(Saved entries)
————————

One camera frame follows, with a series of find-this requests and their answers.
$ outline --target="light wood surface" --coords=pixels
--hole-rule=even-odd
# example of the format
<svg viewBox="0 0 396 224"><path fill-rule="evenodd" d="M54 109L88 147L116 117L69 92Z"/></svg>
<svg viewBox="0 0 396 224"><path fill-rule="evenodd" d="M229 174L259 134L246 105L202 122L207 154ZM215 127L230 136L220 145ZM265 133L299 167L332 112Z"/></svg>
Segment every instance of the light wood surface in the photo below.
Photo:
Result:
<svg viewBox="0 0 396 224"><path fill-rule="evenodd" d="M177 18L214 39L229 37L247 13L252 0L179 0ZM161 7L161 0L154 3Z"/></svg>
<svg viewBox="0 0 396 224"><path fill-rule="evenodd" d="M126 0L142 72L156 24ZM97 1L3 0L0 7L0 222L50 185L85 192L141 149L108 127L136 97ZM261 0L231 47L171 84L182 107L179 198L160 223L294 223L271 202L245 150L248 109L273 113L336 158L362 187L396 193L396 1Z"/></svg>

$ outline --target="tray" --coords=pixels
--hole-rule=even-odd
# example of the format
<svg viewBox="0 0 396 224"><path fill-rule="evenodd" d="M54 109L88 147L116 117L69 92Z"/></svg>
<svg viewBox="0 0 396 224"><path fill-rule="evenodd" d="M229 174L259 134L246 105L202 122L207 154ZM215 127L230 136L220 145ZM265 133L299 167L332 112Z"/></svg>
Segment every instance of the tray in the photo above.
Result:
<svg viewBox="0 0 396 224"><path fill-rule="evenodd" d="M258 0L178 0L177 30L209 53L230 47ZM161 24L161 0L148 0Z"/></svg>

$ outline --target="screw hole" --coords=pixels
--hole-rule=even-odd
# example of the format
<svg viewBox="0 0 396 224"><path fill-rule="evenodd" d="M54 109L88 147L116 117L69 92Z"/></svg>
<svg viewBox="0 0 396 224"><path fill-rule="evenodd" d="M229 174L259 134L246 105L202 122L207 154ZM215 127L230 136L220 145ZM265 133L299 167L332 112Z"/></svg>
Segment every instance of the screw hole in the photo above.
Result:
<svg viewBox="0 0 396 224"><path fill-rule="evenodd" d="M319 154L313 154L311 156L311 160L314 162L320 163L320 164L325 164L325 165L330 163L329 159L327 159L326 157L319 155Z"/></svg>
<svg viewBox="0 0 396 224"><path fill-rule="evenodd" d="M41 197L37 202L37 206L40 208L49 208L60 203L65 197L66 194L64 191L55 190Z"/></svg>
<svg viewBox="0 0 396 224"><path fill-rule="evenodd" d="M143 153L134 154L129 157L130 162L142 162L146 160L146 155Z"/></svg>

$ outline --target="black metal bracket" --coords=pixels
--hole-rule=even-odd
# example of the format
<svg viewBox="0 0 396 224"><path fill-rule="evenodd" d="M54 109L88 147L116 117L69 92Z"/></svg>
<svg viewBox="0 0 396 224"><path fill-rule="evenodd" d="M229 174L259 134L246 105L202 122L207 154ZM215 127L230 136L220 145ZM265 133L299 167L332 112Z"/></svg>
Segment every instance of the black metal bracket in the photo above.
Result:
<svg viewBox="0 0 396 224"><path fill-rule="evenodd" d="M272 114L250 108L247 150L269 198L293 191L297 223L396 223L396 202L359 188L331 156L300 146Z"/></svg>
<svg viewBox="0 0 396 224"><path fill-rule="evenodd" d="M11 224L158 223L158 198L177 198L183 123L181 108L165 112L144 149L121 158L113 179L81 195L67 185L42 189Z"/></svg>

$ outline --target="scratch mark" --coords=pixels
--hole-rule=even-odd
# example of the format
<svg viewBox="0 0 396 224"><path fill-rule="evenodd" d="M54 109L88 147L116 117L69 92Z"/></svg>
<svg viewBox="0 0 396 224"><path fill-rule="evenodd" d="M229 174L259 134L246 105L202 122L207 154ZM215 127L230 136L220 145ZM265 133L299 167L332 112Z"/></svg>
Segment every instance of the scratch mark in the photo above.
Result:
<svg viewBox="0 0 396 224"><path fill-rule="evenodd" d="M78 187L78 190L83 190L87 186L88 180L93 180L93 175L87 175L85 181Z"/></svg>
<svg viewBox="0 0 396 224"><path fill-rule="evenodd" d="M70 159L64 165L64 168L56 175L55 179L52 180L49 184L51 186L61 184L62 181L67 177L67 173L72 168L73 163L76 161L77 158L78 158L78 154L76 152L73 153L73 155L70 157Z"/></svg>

————————

» EXERCISE
Read the entries and pick out all lines that include the word "Segment".

» RESULT
Segment every instance of the light wood surface in the photo below.
Segment every instance of the tray in the photo above.
Segment every instance of the screw hole in the photo above.
Segment every instance of the black metal bracket in the photo above.
Segment every instance of the scratch mark in the photo above.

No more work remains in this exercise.